» EXERCISE BRIEF
Retype, word for word, every line of the records below starting at the one that contains "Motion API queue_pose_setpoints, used" and ending at the one that contains "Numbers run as"; include both of those lines and nothing more.

----------

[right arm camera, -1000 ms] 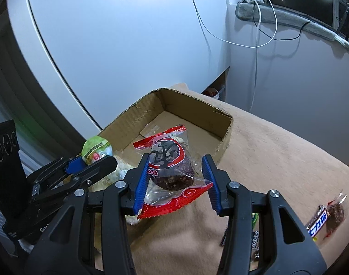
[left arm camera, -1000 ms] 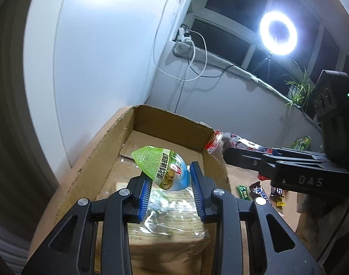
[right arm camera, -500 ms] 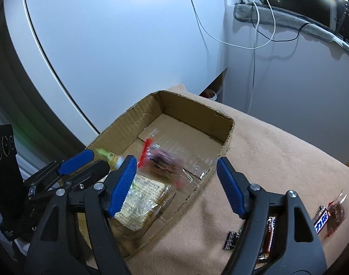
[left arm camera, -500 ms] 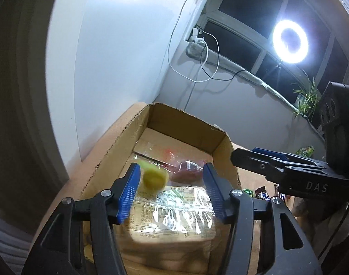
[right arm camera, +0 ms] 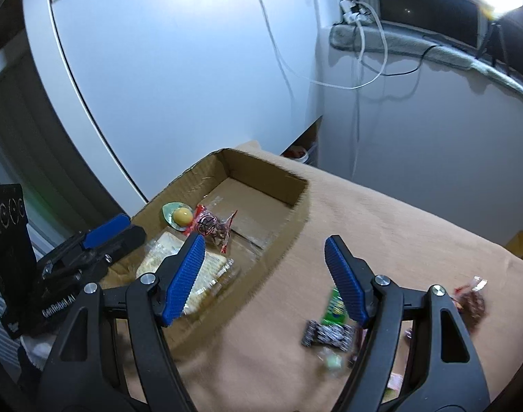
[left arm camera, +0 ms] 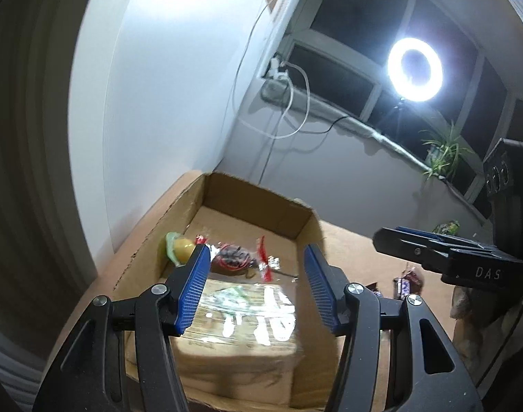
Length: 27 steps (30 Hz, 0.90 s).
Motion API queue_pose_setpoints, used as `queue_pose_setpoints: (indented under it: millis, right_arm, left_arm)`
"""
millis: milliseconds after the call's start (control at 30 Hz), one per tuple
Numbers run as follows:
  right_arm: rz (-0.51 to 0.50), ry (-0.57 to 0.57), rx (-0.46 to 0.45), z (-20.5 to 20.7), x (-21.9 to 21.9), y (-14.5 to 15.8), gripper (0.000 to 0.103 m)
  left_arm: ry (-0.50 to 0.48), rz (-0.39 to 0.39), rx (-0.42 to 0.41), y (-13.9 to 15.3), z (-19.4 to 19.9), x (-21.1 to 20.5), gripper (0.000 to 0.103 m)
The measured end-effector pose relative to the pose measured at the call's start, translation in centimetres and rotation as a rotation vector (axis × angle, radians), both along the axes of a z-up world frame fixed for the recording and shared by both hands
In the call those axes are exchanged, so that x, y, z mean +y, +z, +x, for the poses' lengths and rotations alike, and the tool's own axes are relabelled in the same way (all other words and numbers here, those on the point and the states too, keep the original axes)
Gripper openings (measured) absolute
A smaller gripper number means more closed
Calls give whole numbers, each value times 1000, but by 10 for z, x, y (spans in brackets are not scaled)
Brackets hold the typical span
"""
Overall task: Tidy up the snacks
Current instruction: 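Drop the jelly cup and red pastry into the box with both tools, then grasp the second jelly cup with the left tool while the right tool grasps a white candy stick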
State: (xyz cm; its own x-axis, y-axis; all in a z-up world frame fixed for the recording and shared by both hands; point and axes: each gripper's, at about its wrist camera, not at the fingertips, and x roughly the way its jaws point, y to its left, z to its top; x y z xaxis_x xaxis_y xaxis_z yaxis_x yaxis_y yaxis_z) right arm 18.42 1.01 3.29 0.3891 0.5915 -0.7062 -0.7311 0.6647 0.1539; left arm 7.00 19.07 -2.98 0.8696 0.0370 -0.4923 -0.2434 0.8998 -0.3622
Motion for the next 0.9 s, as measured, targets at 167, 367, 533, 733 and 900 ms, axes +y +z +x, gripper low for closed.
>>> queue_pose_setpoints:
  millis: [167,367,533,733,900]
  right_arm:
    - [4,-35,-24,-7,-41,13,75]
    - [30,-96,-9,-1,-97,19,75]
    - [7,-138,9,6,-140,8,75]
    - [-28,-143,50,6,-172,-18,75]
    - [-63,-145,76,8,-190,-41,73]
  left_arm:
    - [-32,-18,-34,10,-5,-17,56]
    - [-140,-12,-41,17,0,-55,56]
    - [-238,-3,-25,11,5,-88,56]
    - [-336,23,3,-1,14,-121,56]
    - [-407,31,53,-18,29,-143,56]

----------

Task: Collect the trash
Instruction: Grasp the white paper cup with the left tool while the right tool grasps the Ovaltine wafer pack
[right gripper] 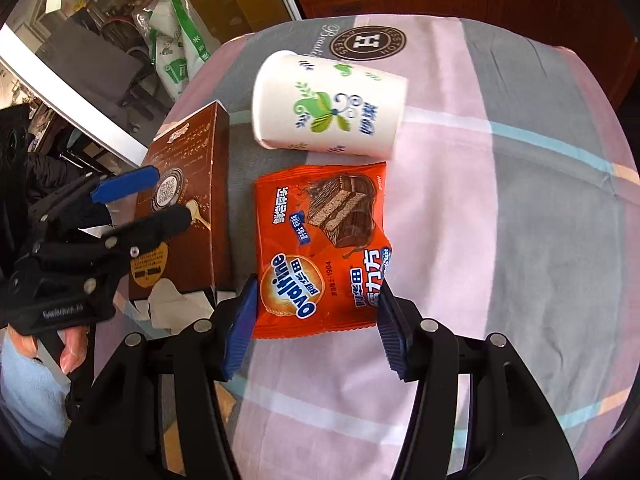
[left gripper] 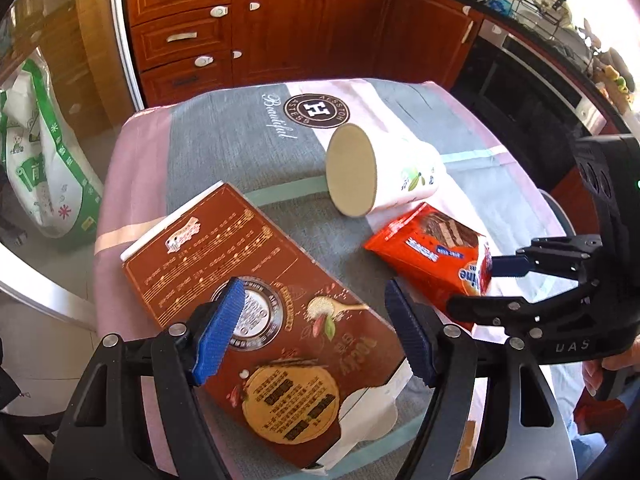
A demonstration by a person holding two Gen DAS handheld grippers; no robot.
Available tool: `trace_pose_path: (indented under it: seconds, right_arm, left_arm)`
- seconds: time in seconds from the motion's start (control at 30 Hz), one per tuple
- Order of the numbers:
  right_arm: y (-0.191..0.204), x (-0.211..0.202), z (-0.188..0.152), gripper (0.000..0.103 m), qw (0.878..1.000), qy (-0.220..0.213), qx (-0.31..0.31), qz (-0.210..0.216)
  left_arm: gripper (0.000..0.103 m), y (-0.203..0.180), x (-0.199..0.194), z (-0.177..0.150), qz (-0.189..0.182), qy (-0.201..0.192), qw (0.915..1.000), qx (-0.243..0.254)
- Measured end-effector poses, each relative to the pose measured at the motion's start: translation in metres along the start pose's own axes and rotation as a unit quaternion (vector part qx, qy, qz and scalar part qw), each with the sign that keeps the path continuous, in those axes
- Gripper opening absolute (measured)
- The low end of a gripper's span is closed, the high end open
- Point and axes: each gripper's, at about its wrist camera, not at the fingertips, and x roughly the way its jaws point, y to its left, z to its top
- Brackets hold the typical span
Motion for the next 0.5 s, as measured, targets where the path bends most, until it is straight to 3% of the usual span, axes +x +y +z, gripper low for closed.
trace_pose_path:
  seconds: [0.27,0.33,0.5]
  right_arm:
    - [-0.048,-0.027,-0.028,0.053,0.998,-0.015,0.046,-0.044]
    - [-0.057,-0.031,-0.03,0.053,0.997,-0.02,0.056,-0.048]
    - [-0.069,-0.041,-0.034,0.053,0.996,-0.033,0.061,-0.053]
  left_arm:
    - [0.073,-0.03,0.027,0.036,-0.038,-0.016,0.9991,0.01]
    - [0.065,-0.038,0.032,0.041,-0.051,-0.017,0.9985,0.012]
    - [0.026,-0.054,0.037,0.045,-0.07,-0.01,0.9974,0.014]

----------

» YOUR RESPONSE
Motion API queue_pose_setpoints, used as `queue_pose_setpoints: (indented under it: millis, right_arm, left_arm)`
"""
millis: milliseconds after the call's start (control at 30 Hz), one per tuple
Numbers run as follows:

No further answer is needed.